In summary, the selected R-CNN models perform very well in detecting microbial colonies. This is likely because the detected instances have similar shapes and all species of microbes are well represented in the training data. Moreover, the results obtained with base Faster R-CNN and more complex Cascade R-CNN do not differ much. For that reason, exploring different state of the art AI approaches, such as Transformers [bib:Zhu2020], seems to be the right future direction for the implementation of deep learning in microbiology.
There is a visibly increasing demand for artificial intelligence in numerous human activities, including social interactions, industry, agriculture, and medicine. The AGAR dataset, which compiles a huge variety of Petri dish culture photos, is a great data source for further exploration. The use of generative models on AGAR might, for example, improve the performance of colony detection on a wider variety of images from other domains, as well as with a larger number of microbial species. Additionally, the large variety in the distribution of colony sizes shows the potential of the AGAR dataset for detailed studies of colony growth dynamics, which can, for example, help us better understand antibiotic resistance of bacteria.
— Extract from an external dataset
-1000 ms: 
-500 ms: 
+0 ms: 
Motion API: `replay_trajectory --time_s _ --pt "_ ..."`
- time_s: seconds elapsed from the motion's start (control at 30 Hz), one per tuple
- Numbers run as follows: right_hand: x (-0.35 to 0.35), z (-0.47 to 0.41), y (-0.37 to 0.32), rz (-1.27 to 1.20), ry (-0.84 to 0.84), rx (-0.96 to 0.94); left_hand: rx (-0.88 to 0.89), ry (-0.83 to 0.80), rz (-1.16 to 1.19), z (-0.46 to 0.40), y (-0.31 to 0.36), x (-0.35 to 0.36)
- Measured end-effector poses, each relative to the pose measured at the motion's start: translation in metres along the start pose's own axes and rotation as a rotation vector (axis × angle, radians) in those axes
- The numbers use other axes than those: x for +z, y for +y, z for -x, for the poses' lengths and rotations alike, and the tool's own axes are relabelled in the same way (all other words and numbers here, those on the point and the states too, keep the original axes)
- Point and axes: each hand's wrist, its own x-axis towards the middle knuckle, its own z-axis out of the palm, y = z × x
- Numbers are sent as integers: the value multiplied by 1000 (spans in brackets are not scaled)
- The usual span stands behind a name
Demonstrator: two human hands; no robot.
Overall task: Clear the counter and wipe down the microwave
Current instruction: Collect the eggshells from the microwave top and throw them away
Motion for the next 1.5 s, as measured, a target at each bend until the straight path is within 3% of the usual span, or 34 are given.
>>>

Project “Development of a new method for detection and identifying bacterial colonies using artificial neural networks and machine learning algorithms” is co-financed from European Union funds under the European Regional Development Funds as part of the Smart Growth Operational Program. Project implemented as part of the National Centre for Research and Development: Fast Track (grant no. POIR.01.01.01-00-0040/18).
Author contributions statement
SM, JP, TB, AH and AP contributed to the DL analysys code. GG and JR prepared microbiological samples, captured photos of standard agar plates culture and annotated them. AL and TG prepared an application to annotate images. SM analyzed and interpreted the AGAR datasets statistics. SM and JP planned the experiments and developed DL-based methodology to identify and count microbial colonies. JP and SM performed calculations and analysed the results of the experiments. ZDK led the microbiologist team, while TG led the DL team during the whole project. TG and ZDK supervised the project.
All authors provided critical feedback and helped shape the research, the analysis and the manuscript.